- Born: 1958 Pihlajavesi, Finland
- Education: Helsinki University of Technology
- Awards: Simon Memorial Prize (2020)
- Scientific career
- Fields: Nanoelectronics Low-temperature physics Quantum thermodynamics
- Institutions: University of Jyväskylä Aalto University
- Thesis: Critical flow and persistent current experiments in superfluid ^{3}He (1984)
- Academic advisors: Olli Lounasmaa
- Website: https://www.aalto.fi/en/people/jukka-pekola

= Jukka Pekola =

Finnish physicist (born 1958)

Jukka Pekka Pekola (born 1958) is a Finnish professor of experimental nanophysics at Aalto University. He has worked in the fields of low-temperature physics, nanoelectronics and quantum thermodynamics. He is the recipient of the 2020 Simon Memorial Prize.

== Biography ==
Jukka Pekola was born in 1958 in Pihlajavesi, Finland. He received his M.Sc. (1982) and D.Sc. (1984) degrees from the Helsinki University of Technology. His doctoral research focused on critical flow and persistent current experiments in superfluid helium-3. Both his M.Sc. and D.Sc. work were carried out at the university's Low Temperature Laboratory, founded and led by physicist Olli Lounasmaa. Pekola continued studying superfluid helium as a postdoctoral researcher at the University of California, Berkeley.

In 1992, Pekola joined the University of Jyväskylä as part of a new experimental nanophysics initiative launched by Mikko Paalanen. Shifting his research focus from superfluid helium to nanoelectronics, Pekola was instrumental in establishing experimental nanoscience as a research field in Jyväskylä. When Paalanen left in 1995 to become the director of the Low Temperature Laboratory at Helsinki, Pekola was appointed to a professorship in nanotechnology in 1997. Pekola played a role in establishing the interdisciplinary Nanoscience Center in Jyväskylä.

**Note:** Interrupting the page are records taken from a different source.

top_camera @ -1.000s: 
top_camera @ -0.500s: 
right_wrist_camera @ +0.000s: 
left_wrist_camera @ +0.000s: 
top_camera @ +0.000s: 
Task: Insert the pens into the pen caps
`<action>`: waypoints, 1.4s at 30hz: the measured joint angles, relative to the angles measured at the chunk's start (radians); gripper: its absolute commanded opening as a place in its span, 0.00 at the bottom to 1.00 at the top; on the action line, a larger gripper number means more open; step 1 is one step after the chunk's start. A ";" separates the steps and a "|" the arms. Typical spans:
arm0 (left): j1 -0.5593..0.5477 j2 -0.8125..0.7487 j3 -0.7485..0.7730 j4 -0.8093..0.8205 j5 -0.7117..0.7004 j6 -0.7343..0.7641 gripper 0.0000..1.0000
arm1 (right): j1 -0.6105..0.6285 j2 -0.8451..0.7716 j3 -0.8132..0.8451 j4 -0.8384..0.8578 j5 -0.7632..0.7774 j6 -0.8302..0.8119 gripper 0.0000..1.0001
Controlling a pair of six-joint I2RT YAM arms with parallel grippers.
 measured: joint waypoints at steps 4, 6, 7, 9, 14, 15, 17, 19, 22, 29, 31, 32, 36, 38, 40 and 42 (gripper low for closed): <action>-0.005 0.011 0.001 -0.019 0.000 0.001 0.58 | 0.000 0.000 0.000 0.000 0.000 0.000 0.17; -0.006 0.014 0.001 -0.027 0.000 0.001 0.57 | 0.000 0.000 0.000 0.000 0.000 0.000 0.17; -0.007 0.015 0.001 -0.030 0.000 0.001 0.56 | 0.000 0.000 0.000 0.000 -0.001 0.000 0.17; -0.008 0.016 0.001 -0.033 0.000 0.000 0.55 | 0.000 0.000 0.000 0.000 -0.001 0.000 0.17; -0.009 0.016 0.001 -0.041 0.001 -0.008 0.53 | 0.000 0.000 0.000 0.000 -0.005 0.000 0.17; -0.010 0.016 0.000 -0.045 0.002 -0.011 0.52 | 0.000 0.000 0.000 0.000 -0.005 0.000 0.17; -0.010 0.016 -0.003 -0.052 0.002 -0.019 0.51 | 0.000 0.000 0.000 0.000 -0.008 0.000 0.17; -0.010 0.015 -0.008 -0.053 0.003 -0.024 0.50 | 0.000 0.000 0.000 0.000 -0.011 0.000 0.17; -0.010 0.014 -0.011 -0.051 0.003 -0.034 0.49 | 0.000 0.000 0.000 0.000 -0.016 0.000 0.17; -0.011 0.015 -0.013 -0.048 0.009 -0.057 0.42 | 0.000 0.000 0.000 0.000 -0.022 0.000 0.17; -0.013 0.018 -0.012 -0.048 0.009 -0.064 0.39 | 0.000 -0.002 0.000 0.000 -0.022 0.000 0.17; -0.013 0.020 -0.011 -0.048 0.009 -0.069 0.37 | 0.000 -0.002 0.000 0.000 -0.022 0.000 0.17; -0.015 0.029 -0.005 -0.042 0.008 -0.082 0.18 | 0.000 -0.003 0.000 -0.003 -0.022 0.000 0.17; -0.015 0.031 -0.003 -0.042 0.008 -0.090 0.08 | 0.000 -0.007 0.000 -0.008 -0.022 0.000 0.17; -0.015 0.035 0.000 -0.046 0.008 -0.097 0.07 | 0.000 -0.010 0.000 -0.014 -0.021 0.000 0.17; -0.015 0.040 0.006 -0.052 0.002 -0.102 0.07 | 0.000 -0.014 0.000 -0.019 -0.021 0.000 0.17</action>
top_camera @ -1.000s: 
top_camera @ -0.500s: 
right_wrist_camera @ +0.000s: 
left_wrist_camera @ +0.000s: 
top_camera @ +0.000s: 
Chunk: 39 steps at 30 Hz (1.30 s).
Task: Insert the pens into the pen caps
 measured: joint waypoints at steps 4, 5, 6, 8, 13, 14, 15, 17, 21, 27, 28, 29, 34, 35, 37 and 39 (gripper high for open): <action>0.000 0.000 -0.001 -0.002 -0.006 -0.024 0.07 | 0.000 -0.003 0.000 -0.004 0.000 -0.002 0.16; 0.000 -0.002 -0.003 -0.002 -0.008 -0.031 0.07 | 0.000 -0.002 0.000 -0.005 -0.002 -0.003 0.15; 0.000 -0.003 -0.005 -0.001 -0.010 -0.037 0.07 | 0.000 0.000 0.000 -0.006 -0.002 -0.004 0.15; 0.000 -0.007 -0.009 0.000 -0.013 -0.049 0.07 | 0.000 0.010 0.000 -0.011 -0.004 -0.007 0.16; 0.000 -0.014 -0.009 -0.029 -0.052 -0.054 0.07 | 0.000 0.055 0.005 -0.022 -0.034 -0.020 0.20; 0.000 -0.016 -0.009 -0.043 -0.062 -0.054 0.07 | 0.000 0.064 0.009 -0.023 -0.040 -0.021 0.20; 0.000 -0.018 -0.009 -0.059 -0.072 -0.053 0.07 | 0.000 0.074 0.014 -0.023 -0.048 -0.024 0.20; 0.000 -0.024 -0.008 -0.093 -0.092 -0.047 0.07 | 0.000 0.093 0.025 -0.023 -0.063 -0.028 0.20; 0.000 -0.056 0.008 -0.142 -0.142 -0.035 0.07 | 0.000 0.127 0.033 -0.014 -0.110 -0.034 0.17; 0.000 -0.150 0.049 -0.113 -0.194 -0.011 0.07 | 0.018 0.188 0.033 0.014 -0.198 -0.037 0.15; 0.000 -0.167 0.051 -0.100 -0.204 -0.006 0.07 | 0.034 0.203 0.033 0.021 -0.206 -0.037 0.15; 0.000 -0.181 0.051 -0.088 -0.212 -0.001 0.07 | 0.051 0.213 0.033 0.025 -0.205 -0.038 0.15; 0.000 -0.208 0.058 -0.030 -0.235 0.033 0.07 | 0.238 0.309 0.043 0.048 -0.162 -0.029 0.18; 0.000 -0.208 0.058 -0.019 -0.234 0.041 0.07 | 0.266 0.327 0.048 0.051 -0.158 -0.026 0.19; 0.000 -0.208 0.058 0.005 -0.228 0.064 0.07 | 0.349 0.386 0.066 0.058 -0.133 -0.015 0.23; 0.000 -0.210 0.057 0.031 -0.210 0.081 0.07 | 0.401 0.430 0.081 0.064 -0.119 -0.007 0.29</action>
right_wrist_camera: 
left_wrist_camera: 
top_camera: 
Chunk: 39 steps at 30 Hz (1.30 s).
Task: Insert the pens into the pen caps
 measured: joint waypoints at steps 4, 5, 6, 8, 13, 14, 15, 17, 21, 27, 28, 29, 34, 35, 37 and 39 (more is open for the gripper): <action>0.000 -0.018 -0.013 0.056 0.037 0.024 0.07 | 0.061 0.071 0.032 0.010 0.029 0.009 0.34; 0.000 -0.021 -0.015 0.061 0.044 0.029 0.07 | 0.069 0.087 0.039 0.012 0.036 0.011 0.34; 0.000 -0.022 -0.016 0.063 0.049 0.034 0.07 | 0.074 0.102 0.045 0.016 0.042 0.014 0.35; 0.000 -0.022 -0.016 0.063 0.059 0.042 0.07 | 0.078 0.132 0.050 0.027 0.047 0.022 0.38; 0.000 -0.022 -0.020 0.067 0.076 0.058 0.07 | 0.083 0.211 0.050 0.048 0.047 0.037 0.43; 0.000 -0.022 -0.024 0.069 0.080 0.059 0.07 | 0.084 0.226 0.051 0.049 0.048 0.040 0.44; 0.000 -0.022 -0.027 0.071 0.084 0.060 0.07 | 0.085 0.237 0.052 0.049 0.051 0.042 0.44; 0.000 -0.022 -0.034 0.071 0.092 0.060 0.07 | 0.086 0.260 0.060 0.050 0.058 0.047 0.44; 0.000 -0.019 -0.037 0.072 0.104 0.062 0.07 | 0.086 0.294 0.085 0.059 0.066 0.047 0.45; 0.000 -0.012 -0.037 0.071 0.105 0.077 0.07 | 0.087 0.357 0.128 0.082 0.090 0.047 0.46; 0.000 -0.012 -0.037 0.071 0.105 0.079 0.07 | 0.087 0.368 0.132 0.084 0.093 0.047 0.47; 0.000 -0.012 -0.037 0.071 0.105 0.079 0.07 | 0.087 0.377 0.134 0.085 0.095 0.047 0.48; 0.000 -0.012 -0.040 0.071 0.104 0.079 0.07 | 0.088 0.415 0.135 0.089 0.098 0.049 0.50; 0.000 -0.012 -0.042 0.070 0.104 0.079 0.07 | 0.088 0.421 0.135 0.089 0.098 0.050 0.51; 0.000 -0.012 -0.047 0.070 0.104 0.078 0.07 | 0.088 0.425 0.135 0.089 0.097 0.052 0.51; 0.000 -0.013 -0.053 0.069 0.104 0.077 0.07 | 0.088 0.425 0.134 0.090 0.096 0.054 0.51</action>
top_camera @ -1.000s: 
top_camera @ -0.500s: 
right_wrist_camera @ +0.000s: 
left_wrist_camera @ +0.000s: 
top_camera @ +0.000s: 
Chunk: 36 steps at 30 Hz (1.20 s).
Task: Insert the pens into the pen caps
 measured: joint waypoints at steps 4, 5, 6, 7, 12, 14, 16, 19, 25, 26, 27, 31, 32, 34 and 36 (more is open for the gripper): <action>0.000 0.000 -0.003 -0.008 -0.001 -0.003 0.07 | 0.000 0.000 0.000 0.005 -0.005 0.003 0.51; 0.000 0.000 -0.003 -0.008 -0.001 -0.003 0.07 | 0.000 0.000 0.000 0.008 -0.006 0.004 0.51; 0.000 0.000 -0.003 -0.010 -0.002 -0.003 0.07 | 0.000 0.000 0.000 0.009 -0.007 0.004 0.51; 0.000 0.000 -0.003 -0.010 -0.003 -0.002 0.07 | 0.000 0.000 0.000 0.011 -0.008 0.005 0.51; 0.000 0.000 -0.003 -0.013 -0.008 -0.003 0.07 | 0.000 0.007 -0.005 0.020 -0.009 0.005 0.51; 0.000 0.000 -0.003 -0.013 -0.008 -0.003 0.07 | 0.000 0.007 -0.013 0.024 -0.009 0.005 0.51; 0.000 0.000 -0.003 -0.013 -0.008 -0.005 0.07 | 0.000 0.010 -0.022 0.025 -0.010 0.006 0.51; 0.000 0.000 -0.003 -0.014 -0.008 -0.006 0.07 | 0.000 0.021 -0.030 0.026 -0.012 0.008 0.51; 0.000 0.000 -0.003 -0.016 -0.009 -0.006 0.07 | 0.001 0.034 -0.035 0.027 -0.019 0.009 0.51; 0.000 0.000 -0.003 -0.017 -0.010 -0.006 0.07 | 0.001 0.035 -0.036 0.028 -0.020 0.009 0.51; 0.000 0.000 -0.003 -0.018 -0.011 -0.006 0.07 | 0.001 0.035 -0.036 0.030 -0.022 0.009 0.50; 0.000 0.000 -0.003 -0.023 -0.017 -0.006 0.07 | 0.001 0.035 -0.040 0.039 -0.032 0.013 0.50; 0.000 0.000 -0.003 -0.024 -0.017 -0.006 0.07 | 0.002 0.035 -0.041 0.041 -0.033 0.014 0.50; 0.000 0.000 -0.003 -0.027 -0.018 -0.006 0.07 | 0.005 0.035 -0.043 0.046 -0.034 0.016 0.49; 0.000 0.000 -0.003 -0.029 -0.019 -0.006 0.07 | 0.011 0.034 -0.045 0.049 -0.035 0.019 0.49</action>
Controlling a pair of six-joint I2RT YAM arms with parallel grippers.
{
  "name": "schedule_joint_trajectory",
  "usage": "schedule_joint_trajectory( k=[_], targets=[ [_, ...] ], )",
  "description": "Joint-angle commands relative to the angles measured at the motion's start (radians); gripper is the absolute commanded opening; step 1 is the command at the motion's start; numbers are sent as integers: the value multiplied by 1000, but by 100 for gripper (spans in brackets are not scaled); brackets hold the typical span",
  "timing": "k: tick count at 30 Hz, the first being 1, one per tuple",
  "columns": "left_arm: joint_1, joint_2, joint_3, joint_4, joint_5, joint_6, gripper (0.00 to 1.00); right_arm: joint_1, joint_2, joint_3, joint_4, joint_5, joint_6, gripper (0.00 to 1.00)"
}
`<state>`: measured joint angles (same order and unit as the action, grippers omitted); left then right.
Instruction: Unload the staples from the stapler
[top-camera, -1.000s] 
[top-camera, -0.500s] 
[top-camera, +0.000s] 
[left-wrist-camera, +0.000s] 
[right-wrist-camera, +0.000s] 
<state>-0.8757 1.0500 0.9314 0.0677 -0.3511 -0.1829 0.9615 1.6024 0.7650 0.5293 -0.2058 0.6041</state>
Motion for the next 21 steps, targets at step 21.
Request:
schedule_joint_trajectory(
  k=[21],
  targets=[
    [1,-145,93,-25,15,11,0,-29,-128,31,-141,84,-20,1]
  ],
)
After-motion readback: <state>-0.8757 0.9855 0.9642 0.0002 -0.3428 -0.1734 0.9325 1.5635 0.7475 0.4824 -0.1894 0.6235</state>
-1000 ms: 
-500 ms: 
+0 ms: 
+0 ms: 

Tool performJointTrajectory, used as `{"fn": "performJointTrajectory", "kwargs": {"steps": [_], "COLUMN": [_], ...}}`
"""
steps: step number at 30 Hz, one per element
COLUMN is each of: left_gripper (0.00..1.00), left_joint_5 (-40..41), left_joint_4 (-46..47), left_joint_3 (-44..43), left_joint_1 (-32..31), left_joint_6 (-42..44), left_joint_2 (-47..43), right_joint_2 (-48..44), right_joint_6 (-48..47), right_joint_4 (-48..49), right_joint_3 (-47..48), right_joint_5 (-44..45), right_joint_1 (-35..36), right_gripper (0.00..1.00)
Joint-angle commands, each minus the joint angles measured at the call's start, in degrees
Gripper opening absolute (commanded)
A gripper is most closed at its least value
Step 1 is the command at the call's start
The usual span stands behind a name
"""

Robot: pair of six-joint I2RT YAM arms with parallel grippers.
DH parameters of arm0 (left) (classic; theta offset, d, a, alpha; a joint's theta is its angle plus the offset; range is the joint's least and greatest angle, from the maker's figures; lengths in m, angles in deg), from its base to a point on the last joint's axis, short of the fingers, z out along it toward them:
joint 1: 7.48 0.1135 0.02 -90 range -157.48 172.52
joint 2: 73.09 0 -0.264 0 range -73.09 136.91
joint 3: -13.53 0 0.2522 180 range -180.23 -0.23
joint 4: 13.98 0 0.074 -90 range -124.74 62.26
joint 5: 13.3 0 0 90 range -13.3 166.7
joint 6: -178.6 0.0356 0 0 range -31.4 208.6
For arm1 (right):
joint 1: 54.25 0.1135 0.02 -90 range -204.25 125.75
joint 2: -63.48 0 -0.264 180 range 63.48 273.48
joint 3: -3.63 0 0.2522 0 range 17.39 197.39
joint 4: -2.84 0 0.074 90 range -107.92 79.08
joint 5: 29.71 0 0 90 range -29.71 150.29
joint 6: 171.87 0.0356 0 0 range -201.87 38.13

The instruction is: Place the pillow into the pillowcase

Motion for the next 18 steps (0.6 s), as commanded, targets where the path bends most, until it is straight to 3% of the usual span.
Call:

In 2002, Jukka Pekola was appointed professor of quantum nanophysics at the Helsinki University of Technology (later part of Aalto University), where he founded the PICO research group within the Low Temperature Laboratory. The Academy of Finland has twice named him an Academy Professor, recognizing his work with a first term in 2000–2005 and a second term in 20142018.

In addition to his research activities, Pekola has held roles within Finland's scientific community. He has served as the director of the Academy of Finland's Centre of Excellence in Quantum Technology and as the scientific director of OtaNano, the national research infrastructure for micro- and nanotechnologies. Pekola also directs InstituteQ, a national quantum institute formed by Aalto University, the University of Helsinki, and VTT Technical Research Centre of Finland.

Since 2010, he has served as Editor-in-Chief of the Journal of Low Temperature Physics.

== Research ==
Pekola's research explores how heat and energy behave in very small and cold systems—down to the scale of individual electrons and near absolute zero temperature.

In 1994, Pekola and his collaborators introduced the Coulomb blockade thermometer, a type of primary thermometer that can measure the temperature of electrons at extremely low temperatures without the need for external calibration. Pekola has also contributed to the development of electronic cooling techniques based on tunnel junctions between superconducting and normal metals.

In a 2006 experiment, Jukka Pekola's team demonstrated that heat can be transported by photons through a single channel in a superconducting circuit, confirming that the rate of flow is limited by the thermal conductance quantum. A subsequent 2009 experiment applied these principles to achieve electronic refrigeration at a distance, using impedance-matched superconducting leads to cool a metallic island through a single photonic channel.

In 2014 and 2015, Jukka Pekola's group built two nanoscale versions of Maxwell's demon thought experiment. Their first version, a Szilard engine, used information about a single electron's location to extract energy from the surrounding environment, effectively converting information into work. They then created a more advanced demon, where one circuit automatically measures and cools a second circuit, acting as an information-powered refrigerator. Both devices physically demonstrate the fundamental link between information and thermodynamics, showing that information can be used to perform work at the nanoscale.

In 2017, Pekola received a European Research Council (ERC) Advanced Grant for developing quantum heat engines and refrigerators and for research on quantum thermodynamics.

== Awards and honours ==
Pekola has received several awards, including the Simon Memorial Prize by the Institute of Physics in 2020. He has also received the Theodor Homén Prize by the Finnish Society of Science and Letters in 2016, the Finnish Cultural Foundation Award in 2024, and the Magnus Ehrnrooth Prize in Physics in 2025.

Pekola is a member of the Finnish Academy of Science and Letters and the Finnish Academy of Technical Sciences since 2001. He received the First Class Medal of the White Rose of Finland from the President of Finland in 2013.